Los últimos cuatro dígitos.

Frase de seguridad.

Luego, silencia mientras revisaba la cuenta.“Veo la transferencia programada”, dijo. “Debido a que esta es una cuenta conjunta, cualquiera de los titulares de cuentas puede iniciar transacciones. Sin embargo, dado que no se ha procesado, puedo colocar una retención temporal en espera de la revisión del fraude”.

– Haz eso.

“Tendré que preguntar si usted cree que el otro titular de la cuenta está actuando de manera fraudulenta”.

Miré la foto de la  boda en mi escritorio.

Lucas con un traje de la marina.

Yo en encaje de marfil.

Su mano en mi cintura.

Ambos sonreímos como si el futuro fuera algo en lo que habíamos acordado.

– Sí -dije-. – Sí que sí.

La palabra se sentía más pesada de lo esperado.

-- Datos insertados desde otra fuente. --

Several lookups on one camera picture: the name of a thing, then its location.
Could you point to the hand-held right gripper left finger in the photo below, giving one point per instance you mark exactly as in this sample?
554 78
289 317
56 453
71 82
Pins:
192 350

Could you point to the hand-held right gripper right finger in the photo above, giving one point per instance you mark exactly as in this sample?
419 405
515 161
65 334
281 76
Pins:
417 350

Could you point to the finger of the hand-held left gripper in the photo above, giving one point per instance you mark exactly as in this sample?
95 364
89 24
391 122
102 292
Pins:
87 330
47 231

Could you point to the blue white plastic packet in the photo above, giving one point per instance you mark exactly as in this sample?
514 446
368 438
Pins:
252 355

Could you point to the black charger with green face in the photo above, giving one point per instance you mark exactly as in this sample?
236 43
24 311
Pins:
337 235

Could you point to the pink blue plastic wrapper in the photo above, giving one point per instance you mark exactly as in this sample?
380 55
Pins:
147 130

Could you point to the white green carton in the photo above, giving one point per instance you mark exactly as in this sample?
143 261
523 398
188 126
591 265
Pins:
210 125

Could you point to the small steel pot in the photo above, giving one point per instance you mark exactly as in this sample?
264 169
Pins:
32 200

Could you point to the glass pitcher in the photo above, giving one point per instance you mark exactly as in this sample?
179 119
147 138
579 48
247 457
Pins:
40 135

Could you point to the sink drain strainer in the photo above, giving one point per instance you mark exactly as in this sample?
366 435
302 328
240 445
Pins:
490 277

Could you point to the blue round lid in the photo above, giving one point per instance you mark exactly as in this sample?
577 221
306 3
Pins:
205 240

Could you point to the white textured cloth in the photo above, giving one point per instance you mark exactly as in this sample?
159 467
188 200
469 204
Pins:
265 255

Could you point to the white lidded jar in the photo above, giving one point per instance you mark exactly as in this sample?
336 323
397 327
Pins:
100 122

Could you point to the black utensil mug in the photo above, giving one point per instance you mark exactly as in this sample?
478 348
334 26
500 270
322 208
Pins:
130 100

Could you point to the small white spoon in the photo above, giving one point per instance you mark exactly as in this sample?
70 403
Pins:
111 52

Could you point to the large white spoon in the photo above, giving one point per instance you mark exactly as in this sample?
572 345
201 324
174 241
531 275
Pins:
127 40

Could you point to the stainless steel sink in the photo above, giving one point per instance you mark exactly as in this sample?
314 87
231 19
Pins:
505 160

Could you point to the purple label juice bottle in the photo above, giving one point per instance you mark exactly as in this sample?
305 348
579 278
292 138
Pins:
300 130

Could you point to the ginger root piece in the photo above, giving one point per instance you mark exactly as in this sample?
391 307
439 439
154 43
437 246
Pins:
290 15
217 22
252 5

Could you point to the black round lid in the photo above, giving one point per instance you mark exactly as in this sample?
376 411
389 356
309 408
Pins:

El tono del representante cambió, haciéndose más suave pero más formal.

Explicó que la cuenta sería restringida. No hay transferencias salientes sin verificación adicional. Me aconsejó que consultara a un abogado inmediatamente. Ella me dio un número de caso, lo repitió dos veces y me dijo que recibiría documentación por correo electrónico.

Cuando la llamada terminó, me quedé en el escritorio, la pluma todavía en la mano, mirando el número de caso escrito en la parte posterior de un viejo recibo de la tienda.

Fue entonces cuando Lucas envió un mensaje.

“El embarque fue sin problemas. Ya te echo de menos. No te olvides de comer algo, ¿de acuerdo? Te quiero”.